The Board of the National Disability Insurance Agency (NDIA) has given in principle support to the Independent Pricing Review Report’s 25 recommendations. These include:
- Adding a third tier to the complexity loading to account for higher level skills or experience of workers and additional training required;
- Allowing providers to charge up to 45 minutes of travel time in rural areas;
- Allowing providers to quote on the delivery of services in isolated regions;
- Changing the cancellation policy to allow providers to recover 90 per cent of their costs if a cancellation is made after 3pm on the day before the service;
- Removing the annual $1000 travel cap for therapy supports and aligning the travel policy with the attendant care travel policy;
- Changing therapy prices to better reflect different therapy types, and introducing a second tier of pricing for therapy assistants;
- Introducing temporary overhead assistance equivalent to a 2 to 3 per cent loading on the price for providers delivering attendant care for the next 12 months.
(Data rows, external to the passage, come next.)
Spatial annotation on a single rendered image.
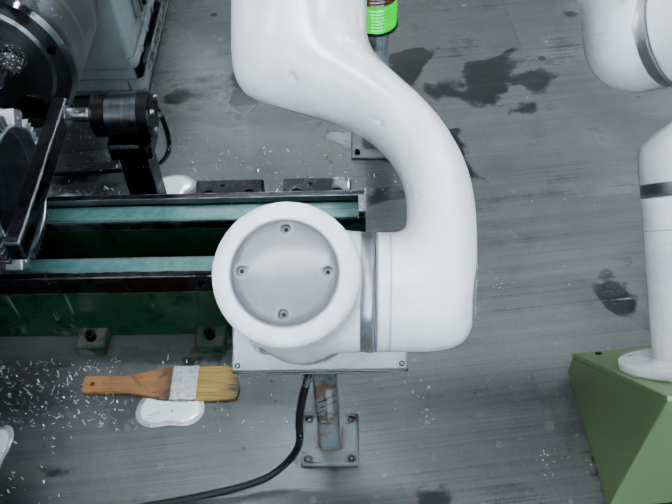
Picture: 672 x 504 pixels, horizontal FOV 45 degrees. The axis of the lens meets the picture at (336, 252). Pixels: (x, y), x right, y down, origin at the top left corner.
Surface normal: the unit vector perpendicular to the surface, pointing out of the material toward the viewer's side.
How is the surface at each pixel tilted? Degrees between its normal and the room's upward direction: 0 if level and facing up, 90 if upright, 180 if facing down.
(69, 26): 77
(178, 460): 0
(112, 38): 90
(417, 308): 52
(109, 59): 90
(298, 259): 27
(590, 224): 0
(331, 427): 90
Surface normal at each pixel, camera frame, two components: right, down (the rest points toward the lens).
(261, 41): -0.49, 0.15
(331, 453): -0.04, -0.64
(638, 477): 0.07, 0.77
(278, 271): -0.04, -0.20
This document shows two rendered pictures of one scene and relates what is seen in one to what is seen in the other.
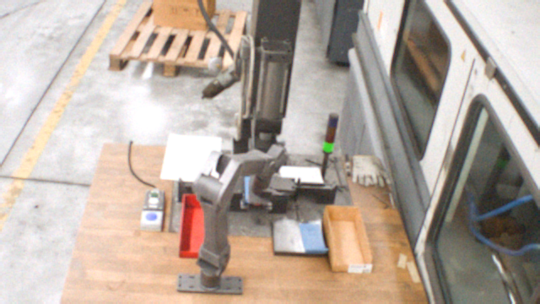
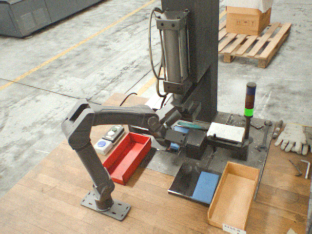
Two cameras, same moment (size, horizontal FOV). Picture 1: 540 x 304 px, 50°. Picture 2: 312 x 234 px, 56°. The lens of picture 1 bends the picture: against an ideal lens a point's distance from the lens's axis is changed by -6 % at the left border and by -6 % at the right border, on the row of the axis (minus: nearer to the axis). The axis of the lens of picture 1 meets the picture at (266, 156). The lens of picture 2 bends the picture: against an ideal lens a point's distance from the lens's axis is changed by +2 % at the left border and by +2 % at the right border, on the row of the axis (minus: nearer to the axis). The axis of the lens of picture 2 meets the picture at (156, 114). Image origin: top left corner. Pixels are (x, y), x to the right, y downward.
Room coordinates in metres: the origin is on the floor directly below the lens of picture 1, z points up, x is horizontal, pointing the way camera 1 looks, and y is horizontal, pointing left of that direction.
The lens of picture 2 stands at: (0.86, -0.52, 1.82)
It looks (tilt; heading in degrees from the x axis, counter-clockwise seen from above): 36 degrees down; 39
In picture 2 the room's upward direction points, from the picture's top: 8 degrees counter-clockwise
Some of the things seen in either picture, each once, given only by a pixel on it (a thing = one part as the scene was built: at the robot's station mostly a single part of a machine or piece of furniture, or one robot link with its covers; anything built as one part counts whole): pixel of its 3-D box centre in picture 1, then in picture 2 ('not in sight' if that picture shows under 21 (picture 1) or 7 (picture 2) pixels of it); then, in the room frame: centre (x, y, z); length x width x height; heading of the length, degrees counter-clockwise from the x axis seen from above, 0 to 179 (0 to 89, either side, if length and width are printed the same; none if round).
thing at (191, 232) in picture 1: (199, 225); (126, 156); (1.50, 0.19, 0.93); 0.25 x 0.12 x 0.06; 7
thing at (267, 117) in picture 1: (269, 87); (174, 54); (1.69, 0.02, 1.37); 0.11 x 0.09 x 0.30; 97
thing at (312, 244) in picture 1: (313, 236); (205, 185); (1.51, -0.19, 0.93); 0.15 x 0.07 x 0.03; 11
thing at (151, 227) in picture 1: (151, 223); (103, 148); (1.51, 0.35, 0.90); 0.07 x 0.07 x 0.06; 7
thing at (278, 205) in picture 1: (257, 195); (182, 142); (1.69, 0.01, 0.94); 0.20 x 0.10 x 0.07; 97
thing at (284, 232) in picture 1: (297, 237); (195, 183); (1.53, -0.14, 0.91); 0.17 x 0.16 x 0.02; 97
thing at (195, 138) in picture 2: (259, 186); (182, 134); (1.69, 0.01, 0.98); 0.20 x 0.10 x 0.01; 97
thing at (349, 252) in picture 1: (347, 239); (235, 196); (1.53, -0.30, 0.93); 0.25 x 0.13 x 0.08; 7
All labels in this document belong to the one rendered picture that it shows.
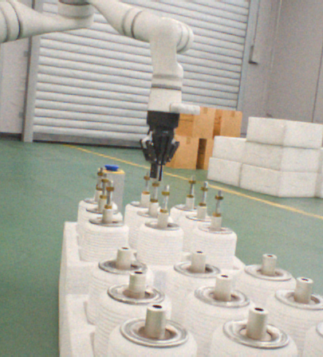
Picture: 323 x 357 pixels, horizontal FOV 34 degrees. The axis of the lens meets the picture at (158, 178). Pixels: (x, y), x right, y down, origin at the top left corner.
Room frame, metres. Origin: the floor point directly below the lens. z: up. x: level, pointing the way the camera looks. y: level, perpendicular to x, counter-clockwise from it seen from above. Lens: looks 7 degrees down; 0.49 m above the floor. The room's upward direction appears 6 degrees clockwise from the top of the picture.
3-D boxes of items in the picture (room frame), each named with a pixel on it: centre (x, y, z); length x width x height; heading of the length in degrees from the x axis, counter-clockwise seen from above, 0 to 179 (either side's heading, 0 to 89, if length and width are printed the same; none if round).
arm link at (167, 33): (1.22, 0.01, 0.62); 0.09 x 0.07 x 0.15; 146
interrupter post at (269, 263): (0.84, -0.19, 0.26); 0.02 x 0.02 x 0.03
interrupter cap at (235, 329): (0.58, -0.13, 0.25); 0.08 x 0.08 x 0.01
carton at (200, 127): (5.24, -0.29, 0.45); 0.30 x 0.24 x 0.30; 34
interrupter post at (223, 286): (0.70, -0.10, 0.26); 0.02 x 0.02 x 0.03
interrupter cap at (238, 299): (0.70, -0.10, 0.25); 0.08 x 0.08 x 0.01
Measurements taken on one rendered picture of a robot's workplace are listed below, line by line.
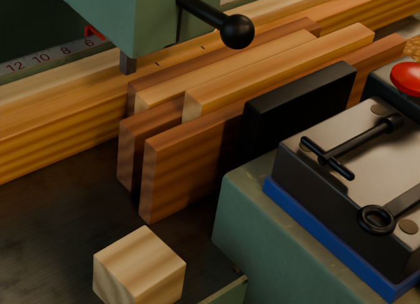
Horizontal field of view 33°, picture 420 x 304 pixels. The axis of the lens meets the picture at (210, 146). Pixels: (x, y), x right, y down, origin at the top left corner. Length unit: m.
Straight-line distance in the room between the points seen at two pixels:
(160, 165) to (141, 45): 0.07
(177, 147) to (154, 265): 0.08
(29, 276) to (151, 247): 0.08
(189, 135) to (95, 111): 0.09
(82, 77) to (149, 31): 0.09
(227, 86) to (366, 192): 0.14
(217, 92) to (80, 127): 0.10
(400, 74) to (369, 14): 0.27
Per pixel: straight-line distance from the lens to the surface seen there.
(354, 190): 0.39
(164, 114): 0.48
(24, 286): 0.45
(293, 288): 0.43
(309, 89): 0.46
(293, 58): 0.52
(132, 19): 0.43
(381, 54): 0.57
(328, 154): 0.39
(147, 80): 0.52
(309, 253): 0.41
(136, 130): 0.47
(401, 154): 0.42
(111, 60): 0.53
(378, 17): 0.72
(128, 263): 0.42
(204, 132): 0.45
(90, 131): 0.52
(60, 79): 0.51
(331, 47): 0.54
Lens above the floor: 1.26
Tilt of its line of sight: 41 degrees down
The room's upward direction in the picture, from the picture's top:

Other recommendations relate to price limits, interventions to address specific market challenges, and improvements in market monitoring and engagement.
NDIA chairman, Dr Helen Nugent said the report highlights the challenges facing not just the NDIA, but also those issues that some providers are dealing with in making the transition from block funding to the participant-led NDIS.
In a statement NDIA CEO Rob De Luca said: “The NDIA is mindful of the pressures faced by some providers who are challenged by the complexity and pace of the roll-out of the NDIS. We are committed to working with them to ensure a vibrant market for disability supports that enables participants to achieve better outcomes. A vibrant and financially viable provider market is essential to the longer-term sustainability of the scheme. The IPR recommendations will help achieve those objectives”.
De Luca said participants will benefit from having service levels and expertise more tailored to their needs. Participants with complex and psycho-social disabilities, along with those in rural and remote areas should gain greater access to the services and level of support they require. “If providers are stronger, all participants will benefit”. He added that implementation will be phased so that those recommendations that produce the greatest benefit will be actioned first.
To support implementation of the recommendations, the NDIA will establish a Pricing Committee, to help provide greater transparency and an active monitoring of pricing decisions to adequately meet the needs of participants.
The program of work that has emerged from the IPR sits side by side with other initiatives being undertaken by the NDIA. These include a review of Participant and Provider Pathways, which is now well advanced and being piloted prior to a full roll out, as well as the development of the enhanced Provider Finder. Separately, work is underway to enhance market communications around delivering Specialist Disability Accommodation (SDA).
The NDIA Board commissioned McKinsey & Company to undertake an independent review in June 2017 in response to market feedback that some providers were under pressure during transition and that the potential existed that the needs of participants would not be met.
McKinsey & Company stated in their report that the “recommendations will have a positive impact on provider economics, improving overall industry margins by 2 to 4 per cent, with even higher margin improvements for providers serving participants with complex needs or in rural, remote and very remote areas”.